Now you could debate that logistic regression isn’t the best tool. If all the variables, predictors and outcomes, are categorical, a log-linear analysis is the best tool. A log-linear analysis is an extension of Chi-square.

That said, I personally have never found log-linear models intuitive to use or interpret. So, if given the choice, I will use logistic regression. My personal philosophy is that if two tools are both reasonable, and one is so obtuse your audience won’t understand it, go with the easier one.

Which brings us back to chi-square. Why not just use the simplest of all?

A Chi-square test is really a descriptive test, akin to a correlation. It’s not a modeling technique, so there is no dependent variable. So the question is, do you want to describe the strength of a relationship or do you want to model the determinants of and predict the likelihood of an outcome?

So even in a very simple, bivariate model, if you want to explicitly define a dependent variable, and make predictions, a logistic regression is appropriate.

If you’d like to learn more about how to run, interpret, and evaluate logistic regression models, check out our 8-hour online workshop Logistic Regression for Binary, Ordinal, and Multinomial Outcomes Workshop.
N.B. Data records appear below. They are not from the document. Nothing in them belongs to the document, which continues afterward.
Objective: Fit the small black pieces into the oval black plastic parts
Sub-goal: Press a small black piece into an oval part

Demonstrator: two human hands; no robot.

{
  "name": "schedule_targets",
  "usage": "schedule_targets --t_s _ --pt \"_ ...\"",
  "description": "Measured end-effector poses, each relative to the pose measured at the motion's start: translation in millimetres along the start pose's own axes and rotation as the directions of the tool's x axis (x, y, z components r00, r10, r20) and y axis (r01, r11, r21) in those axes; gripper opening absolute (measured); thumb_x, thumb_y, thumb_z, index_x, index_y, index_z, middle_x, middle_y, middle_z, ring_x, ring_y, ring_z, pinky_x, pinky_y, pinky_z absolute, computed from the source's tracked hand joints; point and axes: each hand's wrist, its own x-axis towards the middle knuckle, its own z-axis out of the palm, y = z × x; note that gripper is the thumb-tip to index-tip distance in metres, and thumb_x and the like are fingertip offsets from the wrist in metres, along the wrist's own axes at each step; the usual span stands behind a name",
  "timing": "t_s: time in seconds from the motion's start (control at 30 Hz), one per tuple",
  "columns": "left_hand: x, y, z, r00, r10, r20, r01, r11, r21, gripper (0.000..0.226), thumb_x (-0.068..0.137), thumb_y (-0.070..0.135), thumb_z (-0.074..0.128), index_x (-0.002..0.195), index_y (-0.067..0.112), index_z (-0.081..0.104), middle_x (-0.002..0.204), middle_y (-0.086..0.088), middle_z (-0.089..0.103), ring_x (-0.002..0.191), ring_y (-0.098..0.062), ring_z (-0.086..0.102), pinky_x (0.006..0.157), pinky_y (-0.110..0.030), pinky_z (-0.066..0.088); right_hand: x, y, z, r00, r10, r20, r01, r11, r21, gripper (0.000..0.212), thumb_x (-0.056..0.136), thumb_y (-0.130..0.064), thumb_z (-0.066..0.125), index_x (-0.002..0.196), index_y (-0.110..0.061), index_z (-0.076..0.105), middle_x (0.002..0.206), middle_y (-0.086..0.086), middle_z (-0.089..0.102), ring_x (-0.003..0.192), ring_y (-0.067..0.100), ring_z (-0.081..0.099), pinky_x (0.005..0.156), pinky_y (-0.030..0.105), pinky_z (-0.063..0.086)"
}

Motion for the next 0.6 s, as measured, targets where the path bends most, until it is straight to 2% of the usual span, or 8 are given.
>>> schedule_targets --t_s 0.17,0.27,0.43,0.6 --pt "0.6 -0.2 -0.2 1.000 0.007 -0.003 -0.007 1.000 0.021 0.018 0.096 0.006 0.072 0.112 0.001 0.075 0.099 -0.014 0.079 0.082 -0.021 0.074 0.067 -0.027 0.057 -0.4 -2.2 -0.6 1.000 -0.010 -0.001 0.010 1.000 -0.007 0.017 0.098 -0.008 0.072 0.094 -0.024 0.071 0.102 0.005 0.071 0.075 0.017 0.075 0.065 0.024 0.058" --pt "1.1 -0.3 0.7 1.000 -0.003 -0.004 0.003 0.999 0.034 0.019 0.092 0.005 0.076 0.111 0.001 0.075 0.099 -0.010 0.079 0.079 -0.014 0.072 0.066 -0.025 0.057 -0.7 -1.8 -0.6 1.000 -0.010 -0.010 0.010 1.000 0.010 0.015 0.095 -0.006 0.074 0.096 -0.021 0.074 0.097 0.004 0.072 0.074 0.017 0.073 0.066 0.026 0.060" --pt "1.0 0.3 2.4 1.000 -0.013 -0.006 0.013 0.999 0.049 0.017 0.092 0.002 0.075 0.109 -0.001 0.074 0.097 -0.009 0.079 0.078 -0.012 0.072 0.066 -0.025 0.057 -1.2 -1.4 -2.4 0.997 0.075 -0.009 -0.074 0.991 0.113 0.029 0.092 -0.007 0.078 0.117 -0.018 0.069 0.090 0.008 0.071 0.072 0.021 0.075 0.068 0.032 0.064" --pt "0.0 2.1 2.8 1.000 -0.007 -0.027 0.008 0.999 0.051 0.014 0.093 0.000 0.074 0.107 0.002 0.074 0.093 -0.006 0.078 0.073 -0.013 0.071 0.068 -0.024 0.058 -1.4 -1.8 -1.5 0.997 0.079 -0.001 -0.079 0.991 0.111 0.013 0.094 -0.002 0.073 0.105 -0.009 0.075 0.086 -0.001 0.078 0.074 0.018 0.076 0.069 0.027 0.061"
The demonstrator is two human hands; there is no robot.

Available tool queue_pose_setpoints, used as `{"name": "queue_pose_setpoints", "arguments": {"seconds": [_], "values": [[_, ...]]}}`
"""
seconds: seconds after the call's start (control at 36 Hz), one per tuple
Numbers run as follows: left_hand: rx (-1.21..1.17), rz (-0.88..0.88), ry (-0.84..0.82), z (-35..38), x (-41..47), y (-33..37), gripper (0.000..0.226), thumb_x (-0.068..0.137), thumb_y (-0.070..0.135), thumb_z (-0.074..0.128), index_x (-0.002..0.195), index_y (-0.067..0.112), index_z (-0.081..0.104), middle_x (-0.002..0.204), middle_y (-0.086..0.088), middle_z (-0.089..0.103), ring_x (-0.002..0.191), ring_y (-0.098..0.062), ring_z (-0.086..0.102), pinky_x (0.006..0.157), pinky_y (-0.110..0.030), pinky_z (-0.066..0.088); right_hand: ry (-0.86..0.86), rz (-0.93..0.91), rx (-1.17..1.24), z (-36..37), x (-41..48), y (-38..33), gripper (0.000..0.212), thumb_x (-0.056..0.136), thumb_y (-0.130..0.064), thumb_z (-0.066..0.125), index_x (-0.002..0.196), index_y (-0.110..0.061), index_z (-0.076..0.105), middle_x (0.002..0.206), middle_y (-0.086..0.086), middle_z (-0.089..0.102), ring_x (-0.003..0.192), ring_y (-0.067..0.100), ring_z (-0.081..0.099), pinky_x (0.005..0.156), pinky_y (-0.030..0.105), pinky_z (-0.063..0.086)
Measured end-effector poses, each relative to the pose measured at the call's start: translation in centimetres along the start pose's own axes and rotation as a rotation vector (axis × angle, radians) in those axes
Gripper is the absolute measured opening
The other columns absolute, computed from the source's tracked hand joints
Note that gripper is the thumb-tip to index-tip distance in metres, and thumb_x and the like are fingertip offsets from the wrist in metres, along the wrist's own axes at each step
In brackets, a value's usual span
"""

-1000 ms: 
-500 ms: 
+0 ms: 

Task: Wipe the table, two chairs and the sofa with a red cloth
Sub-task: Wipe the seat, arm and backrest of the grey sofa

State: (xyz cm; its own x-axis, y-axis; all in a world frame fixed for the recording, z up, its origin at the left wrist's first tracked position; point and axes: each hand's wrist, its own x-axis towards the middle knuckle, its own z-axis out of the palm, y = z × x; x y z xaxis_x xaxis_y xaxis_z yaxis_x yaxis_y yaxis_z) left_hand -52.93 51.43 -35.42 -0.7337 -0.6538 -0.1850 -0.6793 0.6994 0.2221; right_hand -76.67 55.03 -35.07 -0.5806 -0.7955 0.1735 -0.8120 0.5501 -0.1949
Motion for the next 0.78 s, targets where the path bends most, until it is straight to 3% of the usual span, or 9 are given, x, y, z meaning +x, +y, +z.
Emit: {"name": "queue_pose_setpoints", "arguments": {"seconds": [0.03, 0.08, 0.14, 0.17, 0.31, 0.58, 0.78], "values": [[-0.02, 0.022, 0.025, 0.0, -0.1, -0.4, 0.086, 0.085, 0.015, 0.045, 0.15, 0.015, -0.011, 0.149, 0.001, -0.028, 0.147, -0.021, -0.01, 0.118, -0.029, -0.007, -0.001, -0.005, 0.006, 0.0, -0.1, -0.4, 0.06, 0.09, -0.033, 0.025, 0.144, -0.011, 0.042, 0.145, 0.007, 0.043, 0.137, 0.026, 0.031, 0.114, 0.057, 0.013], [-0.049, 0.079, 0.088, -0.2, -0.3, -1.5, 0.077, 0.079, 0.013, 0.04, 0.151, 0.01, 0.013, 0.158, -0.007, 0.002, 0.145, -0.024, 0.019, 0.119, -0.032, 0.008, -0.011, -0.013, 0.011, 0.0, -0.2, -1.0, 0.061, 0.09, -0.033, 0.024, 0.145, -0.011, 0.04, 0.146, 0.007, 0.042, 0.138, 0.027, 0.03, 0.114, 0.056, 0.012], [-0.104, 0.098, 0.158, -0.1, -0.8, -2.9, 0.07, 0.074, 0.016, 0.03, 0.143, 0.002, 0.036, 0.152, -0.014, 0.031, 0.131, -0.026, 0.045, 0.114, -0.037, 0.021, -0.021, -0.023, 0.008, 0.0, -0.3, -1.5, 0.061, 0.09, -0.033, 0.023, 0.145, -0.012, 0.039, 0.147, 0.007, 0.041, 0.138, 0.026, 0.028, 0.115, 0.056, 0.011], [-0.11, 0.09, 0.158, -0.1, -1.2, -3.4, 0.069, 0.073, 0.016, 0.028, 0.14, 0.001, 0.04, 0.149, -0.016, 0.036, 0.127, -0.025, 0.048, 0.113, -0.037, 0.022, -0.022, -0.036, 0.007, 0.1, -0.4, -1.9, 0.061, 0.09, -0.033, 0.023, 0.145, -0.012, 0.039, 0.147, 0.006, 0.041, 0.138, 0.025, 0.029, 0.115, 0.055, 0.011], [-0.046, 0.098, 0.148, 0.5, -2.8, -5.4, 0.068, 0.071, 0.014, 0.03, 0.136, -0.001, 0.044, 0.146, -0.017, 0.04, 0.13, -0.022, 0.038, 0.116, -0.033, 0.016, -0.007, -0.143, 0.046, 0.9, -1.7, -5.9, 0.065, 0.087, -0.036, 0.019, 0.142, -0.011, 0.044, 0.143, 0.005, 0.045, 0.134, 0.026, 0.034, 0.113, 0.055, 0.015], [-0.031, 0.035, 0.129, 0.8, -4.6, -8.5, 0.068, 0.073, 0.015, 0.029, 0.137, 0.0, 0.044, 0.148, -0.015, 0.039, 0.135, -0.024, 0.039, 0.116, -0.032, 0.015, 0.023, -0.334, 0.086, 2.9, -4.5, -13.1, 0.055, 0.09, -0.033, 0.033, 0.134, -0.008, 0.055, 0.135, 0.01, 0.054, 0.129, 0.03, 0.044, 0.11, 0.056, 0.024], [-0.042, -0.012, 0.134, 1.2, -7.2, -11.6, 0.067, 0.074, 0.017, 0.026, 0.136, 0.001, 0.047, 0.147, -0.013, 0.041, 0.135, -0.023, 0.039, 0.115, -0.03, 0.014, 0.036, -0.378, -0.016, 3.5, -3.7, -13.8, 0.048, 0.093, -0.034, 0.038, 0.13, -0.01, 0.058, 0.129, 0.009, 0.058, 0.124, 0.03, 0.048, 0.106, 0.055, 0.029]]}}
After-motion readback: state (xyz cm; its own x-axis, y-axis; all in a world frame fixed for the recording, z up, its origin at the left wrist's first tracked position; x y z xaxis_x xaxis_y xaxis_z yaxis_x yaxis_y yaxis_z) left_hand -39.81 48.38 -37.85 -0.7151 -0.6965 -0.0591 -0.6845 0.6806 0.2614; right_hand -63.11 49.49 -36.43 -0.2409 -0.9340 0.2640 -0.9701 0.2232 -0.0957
{ 21 comments… read them below or add one }

Hi, I was wondering if you could help. I am trying to find out how chi square tests are different from log linear analysis and my search brought me here. All I know so far is that log linear analysis is just an extention of chi-square and can be used for more variables!?

Hi Katie,

Yes, that’s true. A log-linear with a single IV would give you the identical results to a chi-square. Log-linear models are basically built off of chi-square tests, but I don’t honestly remember the details of how it was derived well enough to explain it.

Karen

Hi there

This is probably a pretty basic question, but I’m looking at the relationship between 2 categorical (nominal) variables and I want to explicitly define the dependent variable. The problem is, the DV has 3 categories, so normal logistic regression wouldn’t work. My next thoughts were to do multinomial regression, but I only have one IV (with 5 categories) so that would also be inappropriate, right? Is this a situation where log linear analysis would work? Any help would be much appreciated.

Thanks in advance.

J-L

Aha, not basic at all.

It IS the exact situation for a log linear analysis. You could also do the multinomial logistic regression if you dummy code the IV. You would get the same results, although the log linear analysis would put them in a more interpretable form. It would be much like doing a linear regression with a single 5-category IV. It works, but it’s a little awkward.

Karen

Thanks very much, Karen. That helps a lot.
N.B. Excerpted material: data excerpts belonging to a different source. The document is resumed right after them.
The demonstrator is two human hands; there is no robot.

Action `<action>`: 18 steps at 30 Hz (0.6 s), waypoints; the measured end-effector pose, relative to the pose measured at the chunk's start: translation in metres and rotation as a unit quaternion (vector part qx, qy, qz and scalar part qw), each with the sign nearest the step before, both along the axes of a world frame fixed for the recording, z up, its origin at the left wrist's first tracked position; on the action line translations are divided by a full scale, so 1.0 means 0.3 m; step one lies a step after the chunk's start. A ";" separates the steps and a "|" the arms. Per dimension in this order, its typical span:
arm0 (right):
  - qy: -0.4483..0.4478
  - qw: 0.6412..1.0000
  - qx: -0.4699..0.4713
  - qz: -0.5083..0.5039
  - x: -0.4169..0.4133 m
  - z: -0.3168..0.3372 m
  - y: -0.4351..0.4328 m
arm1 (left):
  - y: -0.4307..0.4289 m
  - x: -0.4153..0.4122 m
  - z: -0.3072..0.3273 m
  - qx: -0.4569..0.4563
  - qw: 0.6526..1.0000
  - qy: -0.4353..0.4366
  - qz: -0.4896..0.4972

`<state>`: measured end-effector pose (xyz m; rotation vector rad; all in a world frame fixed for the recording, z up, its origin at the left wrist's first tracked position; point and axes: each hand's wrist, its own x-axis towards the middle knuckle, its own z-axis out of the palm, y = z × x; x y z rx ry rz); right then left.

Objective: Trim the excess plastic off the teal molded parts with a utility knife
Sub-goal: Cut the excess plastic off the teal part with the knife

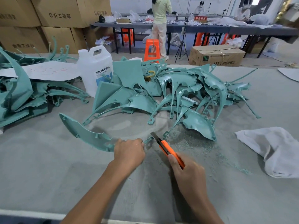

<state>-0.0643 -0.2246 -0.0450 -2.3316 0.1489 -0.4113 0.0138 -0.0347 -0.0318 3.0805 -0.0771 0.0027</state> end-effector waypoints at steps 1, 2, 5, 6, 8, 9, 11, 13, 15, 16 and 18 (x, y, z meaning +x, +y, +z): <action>-0.003 1.000 0.002 -0.002 0.002 -0.003 0.001 | 0.000 -0.002 0.000 0.000 1.000 -0.002 -0.002; -0.002 1.000 0.002 -0.006 0.006 -0.006 0.001 | 0.001 -0.004 0.000 -0.002 1.000 -0.003 -0.004; 0.017 1.000 -0.015 -0.011 0.015 -0.013 0.002 | 0.008 -0.010 0.005 -0.025 1.000 0.001 0.001; 0.016 1.000 -0.012 -0.012 0.014 -0.016 0.001 | 0.009 -0.011 0.011 -0.033 0.999 0.004 0.004; 0.000 1.000 0.018 -0.023 0.010 -0.019 -0.002 | 0.013 -0.012 0.028 -0.053 0.999 0.000 0.000; -0.010 0.998 0.045 -0.035 0.008 -0.016 -0.004 | 0.012 -0.016 0.039 -0.071 0.997 -0.009 -0.007; -0.024 0.991 0.113 -0.065 0.003 -0.007 -0.010 | -0.015 -0.024 0.064 -0.137 0.989 -0.042 -0.035; -0.027 0.978 0.184 -0.099 -0.004 0.007 -0.016 | -0.069 -0.019 0.088 -0.248 0.962 -0.087 -0.070; -0.045 0.964 0.230 -0.124 -0.012 0.018 -0.022 | -0.126 0.004 0.119 -0.349 0.923 -0.132 -0.097; -0.052 0.961 0.239 -0.130 -0.017 0.022 -0.024 | -0.152 0.014 0.140 -0.376 0.910 -0.137 -0.111; -0.054 0.957 0.252 -0.132 -0.020 0.022 -0.027 | -0.186 0.027 0.176 -0.371 0.912 -0.090 -0.151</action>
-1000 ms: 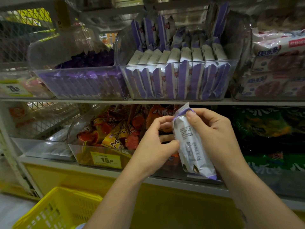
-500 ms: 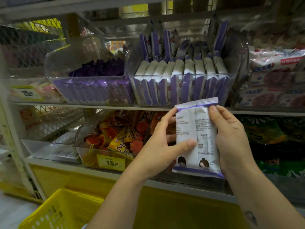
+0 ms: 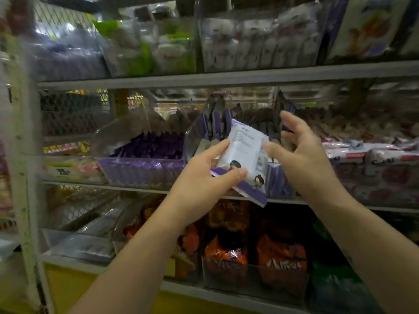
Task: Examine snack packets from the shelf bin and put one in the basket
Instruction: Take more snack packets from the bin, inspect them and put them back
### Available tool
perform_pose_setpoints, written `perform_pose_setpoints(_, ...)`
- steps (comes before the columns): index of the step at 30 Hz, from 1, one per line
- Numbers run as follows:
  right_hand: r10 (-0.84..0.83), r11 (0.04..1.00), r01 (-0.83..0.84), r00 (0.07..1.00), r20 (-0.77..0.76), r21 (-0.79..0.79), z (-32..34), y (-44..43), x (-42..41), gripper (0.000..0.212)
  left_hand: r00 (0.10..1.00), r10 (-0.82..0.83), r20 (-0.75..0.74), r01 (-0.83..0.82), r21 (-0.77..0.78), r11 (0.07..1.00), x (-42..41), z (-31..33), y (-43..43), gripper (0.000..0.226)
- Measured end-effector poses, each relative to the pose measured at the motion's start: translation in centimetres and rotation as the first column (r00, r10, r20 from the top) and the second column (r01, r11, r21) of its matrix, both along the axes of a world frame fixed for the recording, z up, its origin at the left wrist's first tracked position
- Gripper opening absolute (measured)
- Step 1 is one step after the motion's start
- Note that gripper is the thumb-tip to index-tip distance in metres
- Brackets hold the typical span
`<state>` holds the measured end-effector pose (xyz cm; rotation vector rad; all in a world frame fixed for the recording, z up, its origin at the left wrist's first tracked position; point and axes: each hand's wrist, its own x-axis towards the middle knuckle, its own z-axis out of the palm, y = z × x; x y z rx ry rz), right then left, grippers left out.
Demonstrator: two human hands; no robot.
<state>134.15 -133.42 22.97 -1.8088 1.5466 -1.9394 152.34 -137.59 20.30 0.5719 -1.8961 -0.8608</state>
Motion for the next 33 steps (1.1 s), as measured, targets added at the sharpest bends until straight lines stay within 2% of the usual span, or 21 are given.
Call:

This is probably super duper simple and but you were very helpful with my earlier question so I’m going to shelve my embarrassment and ask:

I have a categorical variable with 4 levels and I want to know if the proportions (percentages) of each level are significantly different from each other. My understanding is that a chi square test is not appropriate here, because I don’t have a predictor variable. I have run a frequency analysis (using SPSS) which shows that the percentages for each level are different, but how do I know if they are significantly different (eg at the p<0.05 level?). Simple inspection of the values would indicate that most of them are, but I do have two levels that are only 0.7% different – which may not be statistically significant.

Thanks in advance

Hi J_L,

Oh, first, please don’t be embarrassed. This stuff is abstract–even I need someone to mull things over with sometimes.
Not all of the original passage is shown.